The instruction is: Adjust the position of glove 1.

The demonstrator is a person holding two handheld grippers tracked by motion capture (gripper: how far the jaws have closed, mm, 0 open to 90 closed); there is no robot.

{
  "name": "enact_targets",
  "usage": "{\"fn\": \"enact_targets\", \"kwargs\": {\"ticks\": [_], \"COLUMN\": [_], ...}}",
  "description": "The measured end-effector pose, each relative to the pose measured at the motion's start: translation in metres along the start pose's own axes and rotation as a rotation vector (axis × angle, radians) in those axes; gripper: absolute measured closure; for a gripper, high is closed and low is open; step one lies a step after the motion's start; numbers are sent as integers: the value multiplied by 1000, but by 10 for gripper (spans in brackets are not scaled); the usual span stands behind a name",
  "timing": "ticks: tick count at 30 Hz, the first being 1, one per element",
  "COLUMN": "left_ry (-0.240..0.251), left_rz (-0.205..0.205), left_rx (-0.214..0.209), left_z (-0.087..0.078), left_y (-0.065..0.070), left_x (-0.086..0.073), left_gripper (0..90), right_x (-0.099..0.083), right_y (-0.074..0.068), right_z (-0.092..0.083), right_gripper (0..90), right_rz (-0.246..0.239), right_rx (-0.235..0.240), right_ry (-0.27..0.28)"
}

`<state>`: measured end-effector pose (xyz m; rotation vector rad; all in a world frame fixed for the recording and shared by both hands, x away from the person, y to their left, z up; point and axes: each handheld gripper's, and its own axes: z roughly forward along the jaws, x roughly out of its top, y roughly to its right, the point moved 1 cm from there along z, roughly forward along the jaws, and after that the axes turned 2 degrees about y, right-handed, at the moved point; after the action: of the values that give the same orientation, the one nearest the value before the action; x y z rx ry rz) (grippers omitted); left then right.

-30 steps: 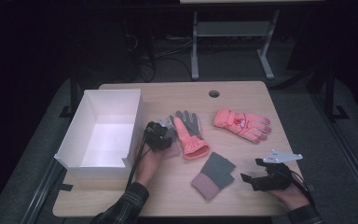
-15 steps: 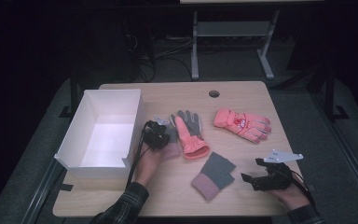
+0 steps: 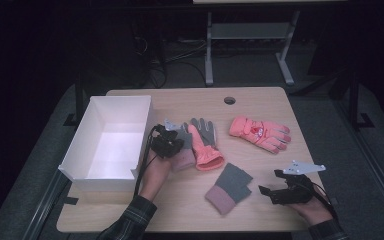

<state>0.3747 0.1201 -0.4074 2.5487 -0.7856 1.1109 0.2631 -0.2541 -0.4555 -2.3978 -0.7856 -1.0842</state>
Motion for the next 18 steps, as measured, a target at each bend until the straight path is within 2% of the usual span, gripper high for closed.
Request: {"fn": "enact_targets", "kwargs": {"ticks": [2,3,8,12,18], "left_ry": [6,10,21,37,40], "left_rz": [18,14,57,85,174], "left_rx": [-14,-32,-134,-194,-233], "left_z": [-4,-5,-10,-15,-31], "left_y": [3,4,12,18,28], "left_x": [3,4,7,7,-2], "left_gripper": [871,871,871,871,871], "right_x": [0,0,0,0,0], "right_y": [0,0,0,1,1], "right_z": [0,0,0,-1,-1], "right_gripper": [139,139,139,139,139], "right_rz": [0,0,1,7,11], "right_rx": [0,1,1,1,4], "right_ry": [0,0,1,3,7]}}
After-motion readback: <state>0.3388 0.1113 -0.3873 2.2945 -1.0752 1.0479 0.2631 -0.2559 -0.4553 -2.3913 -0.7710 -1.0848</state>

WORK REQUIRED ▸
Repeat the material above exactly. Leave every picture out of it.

EXPECTED ANSWER ▸
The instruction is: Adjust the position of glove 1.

The demonstrator is a person holding two handheld grippers tracked by motion capture (gripper: how far the jaws have closed, mm, 0 open to 90 closed); there is no robot.

{
  "name": "enact_targets",
  "usage": "{\"fn\": \"enact_targets\", \"kwargs\": {\"ticks\": [_], \"COLUMN\": [_], ...}}",
  "description": "The measured end-effector pose, each relative to the pose measured at the motion's start: translation in metres along the start pose's own axes and rotation as a rotation vector (axis × angle, radians) in those axes; gripper: absolute measured closure; for a gripper, high is closed and low is open; step one lies a step after the motion's start; numbers are sent as integers: the value multiplied by 1000, but by 10 for gripper (spans in brackets are not scaled); the usual span stands behind a name",
  "timing": "ticks: tick count at 30 Hz, the first being 1, one per element",
  "COLUMN": "left_ry (-0.240..0.251), left_rz (-0.205..0.205), left_rx (-0.214..0.209), left_z (-0.087..0.078), left_y (-0.065..0.070), left_x (-0.086..0.073), left_gripper (0..90), right_x (-0.099..0.083), right_y (-0.074..0.068), right_z (-0.092..0.083), right_gripper (0..90), right_rz (-0.246..0.239), right_rx (-0.235..0.240), right_ry (-0.27..0.28)"
}

`<state>`: measured end-effector pose (xyz m; rotation vector rad; all in a world frame fixed for the recording and shared by both hands, x away from the person, y to their left, z up; point and axes: each handheld gripper's, and its own axes: z roughly forward along the jaws, x roughly out of its top, y roughly to its right, the point moved 1 cm from there along z, roughly forward along the jaws, and after that the axes turned 2 degrees about y, right-handed, at the moved point; after the action: of the values that give the same orientation, the one nearest the value before the action; x y z rx ry rz) (grippers omitted); left then right.

-30 steps: 
-15 steps: 
+0 steps: 

<state>0.3747 0.1201 -0.4074 2.5487 -0.7856 1.1109 0.2631 -0.2541 -0.4555 -2.3978 -0.7856 -1.0842</state>
Motion for the next 18 steps, as measured, a target at each bend until the straight path is within 2% of the usual span, gripper high for closed.
Request: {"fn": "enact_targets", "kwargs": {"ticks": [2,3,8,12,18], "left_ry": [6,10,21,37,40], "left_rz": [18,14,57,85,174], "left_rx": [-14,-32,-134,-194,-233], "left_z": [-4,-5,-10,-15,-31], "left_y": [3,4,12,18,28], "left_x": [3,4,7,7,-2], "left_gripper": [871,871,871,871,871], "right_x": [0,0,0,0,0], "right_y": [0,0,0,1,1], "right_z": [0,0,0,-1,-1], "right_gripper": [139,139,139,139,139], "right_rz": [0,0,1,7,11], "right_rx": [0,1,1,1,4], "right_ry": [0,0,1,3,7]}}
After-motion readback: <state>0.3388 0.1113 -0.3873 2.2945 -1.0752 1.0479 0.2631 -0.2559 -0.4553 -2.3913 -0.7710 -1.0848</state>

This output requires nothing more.